Work instruction
Beginning with the first line below, retype exactly each line through the one containing "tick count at". Leave out all pictures.

Start of Information supplied

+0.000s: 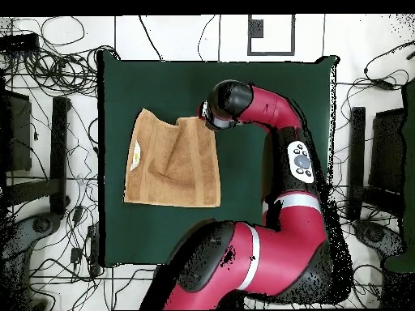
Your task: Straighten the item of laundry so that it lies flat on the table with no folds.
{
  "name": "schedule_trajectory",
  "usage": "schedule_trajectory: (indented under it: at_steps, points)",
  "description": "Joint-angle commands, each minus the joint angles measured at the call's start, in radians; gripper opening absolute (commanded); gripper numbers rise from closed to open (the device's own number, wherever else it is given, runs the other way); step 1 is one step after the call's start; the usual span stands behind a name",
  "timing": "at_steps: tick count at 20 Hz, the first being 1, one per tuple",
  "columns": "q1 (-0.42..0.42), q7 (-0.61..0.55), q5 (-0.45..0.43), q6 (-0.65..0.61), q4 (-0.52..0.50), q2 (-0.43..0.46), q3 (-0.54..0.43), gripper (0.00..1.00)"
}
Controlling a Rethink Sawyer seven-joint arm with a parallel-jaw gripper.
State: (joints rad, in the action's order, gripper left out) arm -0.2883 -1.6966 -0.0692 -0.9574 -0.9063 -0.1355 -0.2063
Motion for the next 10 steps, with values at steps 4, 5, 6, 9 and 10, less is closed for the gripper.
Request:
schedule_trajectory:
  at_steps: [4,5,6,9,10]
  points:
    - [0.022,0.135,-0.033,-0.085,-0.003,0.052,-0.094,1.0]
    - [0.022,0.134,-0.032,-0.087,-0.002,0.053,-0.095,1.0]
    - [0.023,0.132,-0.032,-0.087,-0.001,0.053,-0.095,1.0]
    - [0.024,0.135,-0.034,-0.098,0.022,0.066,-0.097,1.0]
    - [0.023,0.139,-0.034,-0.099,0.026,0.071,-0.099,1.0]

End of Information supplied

Your response
+0.000s: 
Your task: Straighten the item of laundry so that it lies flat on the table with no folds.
{
  "name": "schedule_trajectory",
  "usage": "schedule_trajectory: (indented under it: at_steps, points)",
  "description": "Joint-angle commands, each minus the joint angles measured at the call's start, in radians; gripper opening absolute (commanded); gripper numbers rise from closed to open (the device's own number, wherever else it is given, runs the other way); step 1 is one step after the call's start; the usual span stands behind a name",
  "timing": "at_steps: tick count at 20 Hz, the first being 1, one per tuple",

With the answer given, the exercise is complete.